[Data block]:

"""

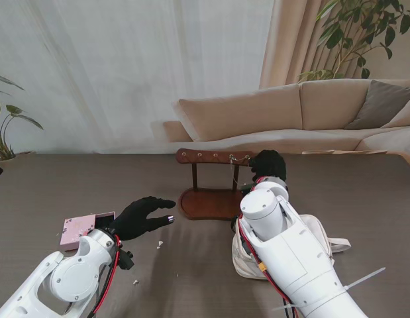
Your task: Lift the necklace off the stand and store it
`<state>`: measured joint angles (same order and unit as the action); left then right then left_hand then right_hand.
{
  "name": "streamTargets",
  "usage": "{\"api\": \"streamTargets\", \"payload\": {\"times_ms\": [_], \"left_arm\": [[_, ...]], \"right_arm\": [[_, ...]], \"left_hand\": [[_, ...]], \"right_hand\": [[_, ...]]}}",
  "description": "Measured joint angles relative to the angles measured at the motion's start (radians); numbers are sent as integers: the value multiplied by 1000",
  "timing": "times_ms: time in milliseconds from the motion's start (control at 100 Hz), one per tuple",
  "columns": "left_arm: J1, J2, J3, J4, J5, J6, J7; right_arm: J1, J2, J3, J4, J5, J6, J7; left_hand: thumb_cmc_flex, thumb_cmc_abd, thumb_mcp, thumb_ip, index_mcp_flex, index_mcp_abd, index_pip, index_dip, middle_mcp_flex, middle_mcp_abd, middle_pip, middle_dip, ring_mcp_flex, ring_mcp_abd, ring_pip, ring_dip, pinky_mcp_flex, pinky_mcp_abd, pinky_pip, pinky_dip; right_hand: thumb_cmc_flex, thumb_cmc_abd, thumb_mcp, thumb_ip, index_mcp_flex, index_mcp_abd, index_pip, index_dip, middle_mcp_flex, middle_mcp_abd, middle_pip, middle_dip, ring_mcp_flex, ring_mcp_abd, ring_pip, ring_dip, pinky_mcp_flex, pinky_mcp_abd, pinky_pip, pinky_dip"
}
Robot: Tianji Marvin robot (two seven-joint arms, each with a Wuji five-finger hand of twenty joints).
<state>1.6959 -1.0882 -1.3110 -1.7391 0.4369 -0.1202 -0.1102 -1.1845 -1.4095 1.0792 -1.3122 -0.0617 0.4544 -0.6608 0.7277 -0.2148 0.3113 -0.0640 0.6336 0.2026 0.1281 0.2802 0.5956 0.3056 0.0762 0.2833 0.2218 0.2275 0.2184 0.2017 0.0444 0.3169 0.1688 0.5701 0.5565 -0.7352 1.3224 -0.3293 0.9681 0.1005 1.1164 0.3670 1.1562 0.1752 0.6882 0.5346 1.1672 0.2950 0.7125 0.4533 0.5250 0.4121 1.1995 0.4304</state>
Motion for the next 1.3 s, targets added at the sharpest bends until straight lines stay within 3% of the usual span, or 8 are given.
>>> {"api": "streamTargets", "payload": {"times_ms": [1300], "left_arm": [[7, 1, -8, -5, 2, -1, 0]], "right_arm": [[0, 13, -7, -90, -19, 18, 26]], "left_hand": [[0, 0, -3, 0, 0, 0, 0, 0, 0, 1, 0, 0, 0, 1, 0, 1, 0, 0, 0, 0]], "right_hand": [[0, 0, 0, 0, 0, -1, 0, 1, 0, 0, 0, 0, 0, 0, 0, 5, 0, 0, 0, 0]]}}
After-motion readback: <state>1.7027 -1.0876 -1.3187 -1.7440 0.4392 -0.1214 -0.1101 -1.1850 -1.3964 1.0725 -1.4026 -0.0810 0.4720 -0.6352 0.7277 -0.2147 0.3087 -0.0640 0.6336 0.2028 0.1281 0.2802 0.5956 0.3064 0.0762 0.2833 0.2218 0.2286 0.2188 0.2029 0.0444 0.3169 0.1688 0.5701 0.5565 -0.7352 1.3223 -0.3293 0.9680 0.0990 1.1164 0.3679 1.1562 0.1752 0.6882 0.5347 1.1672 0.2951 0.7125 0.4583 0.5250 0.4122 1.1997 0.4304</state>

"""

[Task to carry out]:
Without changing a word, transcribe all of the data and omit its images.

[Result of this exercise]:
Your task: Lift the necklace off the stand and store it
`<state>`: measured joint angles (same order and unit as the action); left then right then left_hand then right_hand.
{
  "name": "streamTargets",
  "usage": "{\"api\": \"streamTargets\", \"payload\": {\"times_ms\": [_], \"left_arm\": [[_, ...]], \"right_arm\": [[_, ...]], \"left_hand\": [[_, ...]], \"right_hand\": [[_, ...]]}}",
  "description": "Measured joint angles relative to the angles measured at the motion's start (radians); numbers are sent as integers: the value multiplied by 1000",
  "timing": "times_ms: time in milliseconds from the motion's start (control at 100 Hz), one per tuple",
  "columns": "left_arm: J1, J2, J3, J4, J5, J6, J7; right_arm: J1, J2, J3, J4, J5, J6, J7; left_hand: thumb_cmc_flex, thumb_cmc_abd, thumb_mcp, thumb_ip, index_mcp_flex, index_mcp_abd, index_pip, index_dip, middle_mcp_flex, middle_mcp_abd, middle_pip, middle_dip, ring_mcp_flex, ring_mcp_abd, ring_pip, ring_dip, pinky_mcp_flex, pinky_mcp_abd, pinky_pip, pinky_dip; right_hand: thumb_cmc_flex, thumb_cmc_abd, thumb_mcp, thumb_ip, index_mcp_flex, index_mcp_abd, index_pip, index_dip, middle_mcp_flex, middle_mcp_abd, middle_pip, middle_dip, ring_mcp_flex, ring_mcp_abd, ring_pip, ring_dip, pinky_mcp_flex, pinky_mcp_abd, pinky_pip, pinky_dip"
}
Robot: Tianji Marvin robot (two seven-joint arms, each with a Wuji five-finger hand of twenty joints).
<state>1.6959 -1.0882 -1.3110 -1.7391 0.4369 -0.1202 -0.1102 -1.1845 -1.4095 1.0792 -1.3122 -0.0617 0.4544 -0.6608 0.7277 -0.2148 0.3113 -0.0640 0.6336 0.2026 0.1281 0.2802 0.5956 0.3056 0.0762 0.2833 0.2218 0.2275 0.2184 0.2017 0.0444 0.3169 0.1688 0.5701 0.5565 -0.7352 1.3224 -0.3293 0.9681 0.1005 1.1164 0.3670 1.1562 0.1752 0.6882 0.5346 1.1672 0.2950 0.7125 0.4533 0.5250 0.4121 1.1995 0.4304</state>
Motion for the next 1.3 s, targets added at the sharpest bends until straight lines stay within 3% of the usual span, or 8 are given.
>>> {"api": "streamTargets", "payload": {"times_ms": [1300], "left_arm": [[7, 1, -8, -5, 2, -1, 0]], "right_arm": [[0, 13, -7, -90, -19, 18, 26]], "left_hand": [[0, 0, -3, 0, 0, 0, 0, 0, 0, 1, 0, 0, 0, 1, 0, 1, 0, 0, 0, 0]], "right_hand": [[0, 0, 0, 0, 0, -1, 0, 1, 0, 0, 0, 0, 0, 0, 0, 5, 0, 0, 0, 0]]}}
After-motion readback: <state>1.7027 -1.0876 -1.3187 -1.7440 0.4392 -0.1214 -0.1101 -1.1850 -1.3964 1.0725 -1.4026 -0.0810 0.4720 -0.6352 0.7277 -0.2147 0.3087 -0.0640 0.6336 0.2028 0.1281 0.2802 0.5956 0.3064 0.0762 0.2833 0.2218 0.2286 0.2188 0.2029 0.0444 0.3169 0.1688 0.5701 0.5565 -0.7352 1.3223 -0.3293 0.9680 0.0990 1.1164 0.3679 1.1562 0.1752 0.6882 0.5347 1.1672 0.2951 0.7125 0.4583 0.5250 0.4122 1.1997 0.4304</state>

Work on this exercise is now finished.